La sfiducia e la crisi profonda degli insegnanti

Lucio Ficara, La Tecnica della Scuola 9.10.2014

Il lavoro dei docenti è un po' diverso da come molti lo descrivono. L'impegno è notevole e poco riconosciuto.

È un momento nero per la scuola italiana e per la professione docente, stiamo vivendo un’epoca in cui l’autorevolezza sociale degli insegnanti ha raggiunto livelli intollerabili.

Gli insegnanti sono stati definiti, da una certa politica, anche quella che non ti aspetti, come una corporazione di intoccabili che lavora poco e viene pagata anche troppo per il poco tempo che passa a scuola, come una categoria eccessivamente sindacalizzata e che gode di troppi privilegi contrattuali. In buona sostanza si tratta del mito popolare del professore che lavora solo per 18 ore settimanali, cinque giorni alla settimana e per non più di 200 giorni l’anno. L’insegnante intoccabile , che gode di tre mesi di ferie da metà giugno a metà settembre, il prof fannullone ed illicenziabile, che può essere sempre ammalato e palesemente impreparato, sono solo alcuni degli stereotipi, di quello che rappresenta oggi, per l’opinione pubblica italiana , questa delicatissima e importantissima professione.

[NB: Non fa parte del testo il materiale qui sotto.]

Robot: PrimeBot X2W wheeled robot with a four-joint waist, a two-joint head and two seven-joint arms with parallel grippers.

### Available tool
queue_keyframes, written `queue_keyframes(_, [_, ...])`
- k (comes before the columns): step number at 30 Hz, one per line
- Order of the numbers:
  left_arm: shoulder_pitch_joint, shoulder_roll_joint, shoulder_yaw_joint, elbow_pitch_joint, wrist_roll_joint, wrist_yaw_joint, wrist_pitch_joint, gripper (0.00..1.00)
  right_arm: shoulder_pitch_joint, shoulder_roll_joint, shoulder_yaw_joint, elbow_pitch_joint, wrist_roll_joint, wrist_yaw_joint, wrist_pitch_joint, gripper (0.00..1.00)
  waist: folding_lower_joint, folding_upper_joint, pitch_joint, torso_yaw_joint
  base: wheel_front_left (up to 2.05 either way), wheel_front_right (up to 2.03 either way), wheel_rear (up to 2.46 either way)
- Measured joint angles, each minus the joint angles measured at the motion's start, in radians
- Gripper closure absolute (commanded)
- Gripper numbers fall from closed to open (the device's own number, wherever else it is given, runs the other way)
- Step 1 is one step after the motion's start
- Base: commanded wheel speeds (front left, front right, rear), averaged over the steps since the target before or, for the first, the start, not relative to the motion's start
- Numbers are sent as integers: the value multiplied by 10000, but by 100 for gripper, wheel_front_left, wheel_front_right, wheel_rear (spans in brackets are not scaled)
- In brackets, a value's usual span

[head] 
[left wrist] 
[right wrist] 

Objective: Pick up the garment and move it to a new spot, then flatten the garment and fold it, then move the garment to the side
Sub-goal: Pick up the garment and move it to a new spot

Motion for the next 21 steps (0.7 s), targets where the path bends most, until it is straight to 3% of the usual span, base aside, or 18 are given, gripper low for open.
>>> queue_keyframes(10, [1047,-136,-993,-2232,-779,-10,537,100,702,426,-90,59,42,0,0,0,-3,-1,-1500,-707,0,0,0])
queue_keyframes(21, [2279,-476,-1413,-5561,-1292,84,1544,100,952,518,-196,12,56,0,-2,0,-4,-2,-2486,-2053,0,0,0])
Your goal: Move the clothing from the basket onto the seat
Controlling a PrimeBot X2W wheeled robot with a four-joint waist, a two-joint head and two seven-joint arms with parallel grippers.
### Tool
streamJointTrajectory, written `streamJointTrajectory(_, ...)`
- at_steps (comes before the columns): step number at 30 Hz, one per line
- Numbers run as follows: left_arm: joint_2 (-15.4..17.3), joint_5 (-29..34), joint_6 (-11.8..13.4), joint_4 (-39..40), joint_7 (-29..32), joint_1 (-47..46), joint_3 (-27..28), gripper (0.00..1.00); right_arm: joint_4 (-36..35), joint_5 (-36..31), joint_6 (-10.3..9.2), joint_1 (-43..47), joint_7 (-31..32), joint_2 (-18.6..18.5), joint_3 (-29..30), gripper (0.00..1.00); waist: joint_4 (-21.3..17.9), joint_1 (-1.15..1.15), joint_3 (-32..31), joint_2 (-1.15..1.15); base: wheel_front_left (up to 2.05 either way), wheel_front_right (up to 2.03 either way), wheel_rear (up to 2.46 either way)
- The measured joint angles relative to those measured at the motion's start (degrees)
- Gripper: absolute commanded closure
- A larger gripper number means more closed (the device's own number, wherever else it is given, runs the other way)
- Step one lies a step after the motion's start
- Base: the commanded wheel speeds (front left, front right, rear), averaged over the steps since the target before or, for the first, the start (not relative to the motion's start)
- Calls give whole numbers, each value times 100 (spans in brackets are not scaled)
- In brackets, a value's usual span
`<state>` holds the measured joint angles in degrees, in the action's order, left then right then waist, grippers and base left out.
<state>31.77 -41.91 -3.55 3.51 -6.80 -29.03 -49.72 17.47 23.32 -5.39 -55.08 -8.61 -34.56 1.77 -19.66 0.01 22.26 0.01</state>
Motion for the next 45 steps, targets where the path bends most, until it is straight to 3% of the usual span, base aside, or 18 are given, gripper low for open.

Il paradigma di una classe insegnante non all’altezza delle sfide del mondo globale, di una scuola che sta cadendo a pezzi, così come accade per i suoi edifici, rappresentano i motivi principali della sfiducia e della crisi profonda degli insegnanti. Ma è veramente questa la realtà delle cose? Non è affatto così, la maschera carnevalesca con cui qualcuno vuole rappresentare questa professione è una maschera utile per smantellare i diritti contrattuali e tutto il sistema scolastico italiano. In questa maschera dell’insegnante della scuola pubblica italiana non si racconta la verità.

Non si dice che oltre le 18 ore di lavoro frontale in classe con gli studenti, ci sono 80 ore di attività collegiale, non si dice che ci sono ore di lavoro per preparare lezioni, verifiche e per correggere i compiti. Non si parla abbastanza, del molto tempo dedicato a tutti gli atti burocratici, come gli scrutini intermedi e finali, la regolare compilazione dei registri elettronici, il tempo dedicato per gli incontri scuola-famiglia, il tempo impiegato a redigere verbali, preparare programmazioni.

Sbaglia chi sostiene che il docente termina il suo lavoro con le quattro ore di lezione al giorno. Quando il prof torna a casa, sempre che non abbia da restare a scuola per attività pomeridiane, si mette a lavoro per preparare il materiale e le lezioni del giorno successivo, prepara verifiche, test da somministrare ai propri allievi. Dietro quattro ore di lavoro in classe ci sono almeno due ore di lavoro preparatorio. E poi sarebbe bene sfatare il mito delle ferie lunghe che per alcuni durerebbero anche tre mesi. Le ferie dei docenti sono di 32 giorni più 4 giorni delle festività soppresse, ma si possono fruire solamente durante i mesi di luglio o agosto e 6 giorni di questi anche durante l’anno ma senza arrecare aggravio di spesa alla scuola.

Ma di quali privilegi godrebbero gli insegnanti? Una professione in crisi perché è sottopagata e non gode del prestigio sociale di cui dovrebbe onorarsi. Adesso a risolvere tutti i problemi degli insegnanti, a recuperare la loro dignità professionale, arriva la riforma “La Buona Scuola” del Governo Renzi. Ma gli insegnanti che per loro formazione culturale sanno leggere e comprendere cosa c’è scritto in queste linee guida della riforma, hanno capito che la sfiducia e la crisi profonda di questa professione continuerà ancora lungamente.